■ **WHAT YOU ARE ASKED TO DO**: In the listing below, locate the line containing "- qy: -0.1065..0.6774" and the line containing "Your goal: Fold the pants". Output both of them and every line between, exactly as written, and nothing more.

○ ○ ○

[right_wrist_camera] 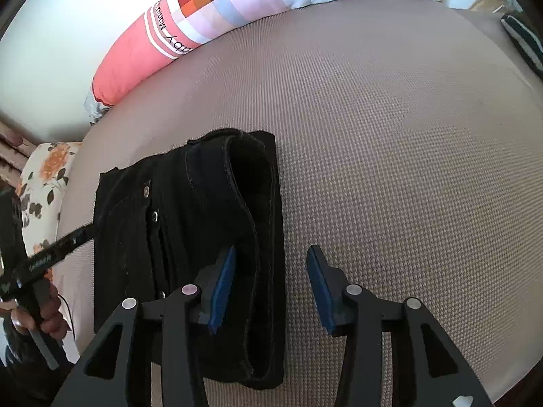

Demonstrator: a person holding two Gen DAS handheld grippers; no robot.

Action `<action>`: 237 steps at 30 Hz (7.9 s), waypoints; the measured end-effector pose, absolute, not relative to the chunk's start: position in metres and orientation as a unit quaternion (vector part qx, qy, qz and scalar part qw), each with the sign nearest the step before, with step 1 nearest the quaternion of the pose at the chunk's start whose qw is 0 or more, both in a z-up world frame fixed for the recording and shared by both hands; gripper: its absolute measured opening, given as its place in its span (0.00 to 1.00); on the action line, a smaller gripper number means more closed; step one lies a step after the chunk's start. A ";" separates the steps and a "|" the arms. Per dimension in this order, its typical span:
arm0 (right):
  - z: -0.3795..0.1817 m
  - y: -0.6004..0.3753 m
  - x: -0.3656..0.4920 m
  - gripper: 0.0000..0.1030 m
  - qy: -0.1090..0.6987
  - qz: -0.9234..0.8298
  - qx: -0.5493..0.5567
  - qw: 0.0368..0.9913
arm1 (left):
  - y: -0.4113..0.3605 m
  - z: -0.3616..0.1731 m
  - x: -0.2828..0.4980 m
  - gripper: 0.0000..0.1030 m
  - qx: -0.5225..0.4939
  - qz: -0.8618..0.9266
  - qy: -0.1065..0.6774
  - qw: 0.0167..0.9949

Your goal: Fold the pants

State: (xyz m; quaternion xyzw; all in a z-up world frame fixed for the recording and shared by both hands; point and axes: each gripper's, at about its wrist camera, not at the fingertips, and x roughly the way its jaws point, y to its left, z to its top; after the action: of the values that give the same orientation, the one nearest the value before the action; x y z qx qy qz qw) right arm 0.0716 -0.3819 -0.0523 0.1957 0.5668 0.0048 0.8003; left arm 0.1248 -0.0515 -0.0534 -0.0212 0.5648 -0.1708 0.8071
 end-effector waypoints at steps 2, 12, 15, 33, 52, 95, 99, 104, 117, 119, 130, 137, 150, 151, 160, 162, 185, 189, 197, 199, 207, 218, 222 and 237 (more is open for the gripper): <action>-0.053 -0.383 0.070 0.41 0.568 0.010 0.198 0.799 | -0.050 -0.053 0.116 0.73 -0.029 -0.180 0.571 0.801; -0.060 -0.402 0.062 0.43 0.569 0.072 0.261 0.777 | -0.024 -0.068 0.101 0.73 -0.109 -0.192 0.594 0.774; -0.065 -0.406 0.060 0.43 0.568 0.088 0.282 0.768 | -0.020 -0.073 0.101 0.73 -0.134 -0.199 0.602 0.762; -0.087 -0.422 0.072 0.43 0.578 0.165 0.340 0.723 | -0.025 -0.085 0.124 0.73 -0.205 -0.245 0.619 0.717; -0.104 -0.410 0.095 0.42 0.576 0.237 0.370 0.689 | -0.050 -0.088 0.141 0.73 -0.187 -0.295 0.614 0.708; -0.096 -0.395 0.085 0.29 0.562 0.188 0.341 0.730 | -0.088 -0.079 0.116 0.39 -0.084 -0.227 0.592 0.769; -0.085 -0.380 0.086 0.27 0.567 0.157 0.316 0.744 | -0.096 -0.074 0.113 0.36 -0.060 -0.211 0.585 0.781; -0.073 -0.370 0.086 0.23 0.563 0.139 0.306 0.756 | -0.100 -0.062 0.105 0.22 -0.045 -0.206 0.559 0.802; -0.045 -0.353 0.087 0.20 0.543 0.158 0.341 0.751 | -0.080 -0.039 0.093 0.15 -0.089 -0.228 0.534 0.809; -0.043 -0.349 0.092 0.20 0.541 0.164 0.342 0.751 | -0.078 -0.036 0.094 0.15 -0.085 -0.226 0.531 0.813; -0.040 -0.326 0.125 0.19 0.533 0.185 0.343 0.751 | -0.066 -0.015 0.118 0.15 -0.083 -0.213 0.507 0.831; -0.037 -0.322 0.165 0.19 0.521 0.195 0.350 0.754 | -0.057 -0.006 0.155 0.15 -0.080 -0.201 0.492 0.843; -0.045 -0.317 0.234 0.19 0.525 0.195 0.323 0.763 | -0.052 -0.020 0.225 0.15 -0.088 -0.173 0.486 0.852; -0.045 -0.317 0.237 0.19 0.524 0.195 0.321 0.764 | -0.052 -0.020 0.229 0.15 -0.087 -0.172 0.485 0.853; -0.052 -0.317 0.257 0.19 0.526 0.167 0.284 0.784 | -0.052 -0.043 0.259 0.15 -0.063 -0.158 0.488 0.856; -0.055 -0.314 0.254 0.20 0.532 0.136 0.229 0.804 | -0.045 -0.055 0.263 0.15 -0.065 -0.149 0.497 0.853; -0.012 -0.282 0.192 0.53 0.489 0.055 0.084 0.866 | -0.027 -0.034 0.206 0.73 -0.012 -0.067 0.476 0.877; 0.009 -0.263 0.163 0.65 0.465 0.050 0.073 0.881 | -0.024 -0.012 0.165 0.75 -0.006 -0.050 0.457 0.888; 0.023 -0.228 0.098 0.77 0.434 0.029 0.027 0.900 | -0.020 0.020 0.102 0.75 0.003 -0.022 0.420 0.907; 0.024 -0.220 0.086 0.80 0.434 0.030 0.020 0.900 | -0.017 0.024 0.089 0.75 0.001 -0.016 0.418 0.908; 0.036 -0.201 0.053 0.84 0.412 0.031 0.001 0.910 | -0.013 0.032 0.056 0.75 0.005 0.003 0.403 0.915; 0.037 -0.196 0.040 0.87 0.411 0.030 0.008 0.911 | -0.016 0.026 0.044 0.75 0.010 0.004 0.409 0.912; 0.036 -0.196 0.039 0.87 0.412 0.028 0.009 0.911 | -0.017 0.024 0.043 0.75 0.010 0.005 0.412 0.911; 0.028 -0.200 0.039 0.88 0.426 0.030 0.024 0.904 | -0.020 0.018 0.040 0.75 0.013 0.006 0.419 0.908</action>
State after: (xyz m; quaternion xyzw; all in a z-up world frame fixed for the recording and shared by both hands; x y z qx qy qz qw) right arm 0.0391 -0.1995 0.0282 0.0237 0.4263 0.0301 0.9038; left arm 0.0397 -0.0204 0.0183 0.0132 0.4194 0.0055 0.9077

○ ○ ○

■ **ANSWER SECTION**:
  - qy: -0.1065..0.6774
  - qw: 0.0167..0.9949

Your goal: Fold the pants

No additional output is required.